Un autre attentat, celui qui a eu lieu en Tunisie au musée du Bardo et qui a fait 21 victimes, dont 20 étrangers, a donné lieu à une nouvelle allocution télévisée emprunte de solennité : « Chaque fois qu’un crime terroriste est commis où que ce soit, nous sommes tous concernés. » Bien sûr, le président est dans son rôle. Mais quelque chose dans le ton donne l’impression d’un exercice mécanique, ce qui produit l’effet inverse de celui qui est recherché. Peut-être est-ce dû à cette sensation de déjà-vu ? Les hommages républicains se multiplient, mais le message est peu ou prou toujours le même : il perd donc en intensité. Le fameux « esprit du 11 janvier » que l’exécutif prétendait vouloir nourrir et faire vivre tel un feu s’éteint peu à peu. Cela n’empêchera pas le président de participer dimanche à une grande marche contre le terrorisme, organisée en Tunisie. Espérons qu’il n’y ait pas trop de pigeons dans les parages cette fois-ci…

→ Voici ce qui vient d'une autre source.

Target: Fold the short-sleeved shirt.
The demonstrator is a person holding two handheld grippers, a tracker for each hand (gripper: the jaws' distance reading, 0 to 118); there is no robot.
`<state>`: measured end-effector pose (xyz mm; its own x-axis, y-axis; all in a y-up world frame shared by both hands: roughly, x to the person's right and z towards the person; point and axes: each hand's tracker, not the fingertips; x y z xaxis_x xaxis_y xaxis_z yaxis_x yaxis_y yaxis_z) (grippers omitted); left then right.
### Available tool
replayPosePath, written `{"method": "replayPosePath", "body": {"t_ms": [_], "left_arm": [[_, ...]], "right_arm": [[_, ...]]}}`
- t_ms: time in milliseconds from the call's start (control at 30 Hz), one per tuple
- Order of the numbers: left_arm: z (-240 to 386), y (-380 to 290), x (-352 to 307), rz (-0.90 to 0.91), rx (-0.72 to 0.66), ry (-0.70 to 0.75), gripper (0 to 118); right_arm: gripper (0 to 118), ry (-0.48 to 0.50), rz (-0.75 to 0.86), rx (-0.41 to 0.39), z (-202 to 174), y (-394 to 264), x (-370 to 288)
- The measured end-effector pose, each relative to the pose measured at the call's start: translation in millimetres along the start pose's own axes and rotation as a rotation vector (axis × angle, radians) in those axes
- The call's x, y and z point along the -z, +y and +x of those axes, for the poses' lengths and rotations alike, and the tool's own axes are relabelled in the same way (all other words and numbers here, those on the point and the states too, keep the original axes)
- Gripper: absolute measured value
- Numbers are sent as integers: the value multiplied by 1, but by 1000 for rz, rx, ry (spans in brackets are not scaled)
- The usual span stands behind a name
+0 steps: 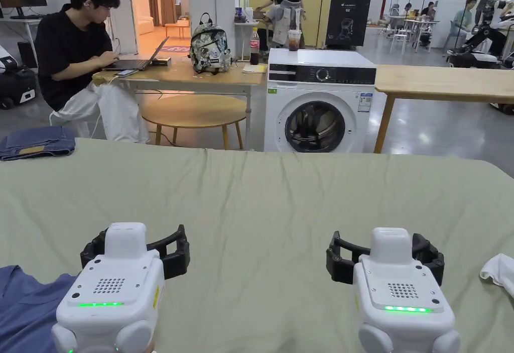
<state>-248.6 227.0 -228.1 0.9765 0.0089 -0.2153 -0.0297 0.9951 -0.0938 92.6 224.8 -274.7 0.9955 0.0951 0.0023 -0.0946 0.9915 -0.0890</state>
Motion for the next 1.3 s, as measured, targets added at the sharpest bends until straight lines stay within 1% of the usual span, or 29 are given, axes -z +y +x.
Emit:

Lorsque François Hollande se rend promptement sur les débris encore fumant d’un avion qui s’est écrasé dans nos montagnes, en plein entre-deux-tours des départementales, évidemment apparaissent des soupçons de récupération politique d’événements dramatiques. D’autant que s’ensuit un « live-tweet » de l’Elysée qui ferait passer la série 24 heures chrono pour un film d’auteur ouzbèke de 3 heures tourné en deux plans-séquences. Une telle exhibition est-elle vraiment nécessaire ? Certains membre de l’opposition semblent répondre par la négative, et se permettent même d’ironiser, à l’imagedu député UMP Lionnel Luca.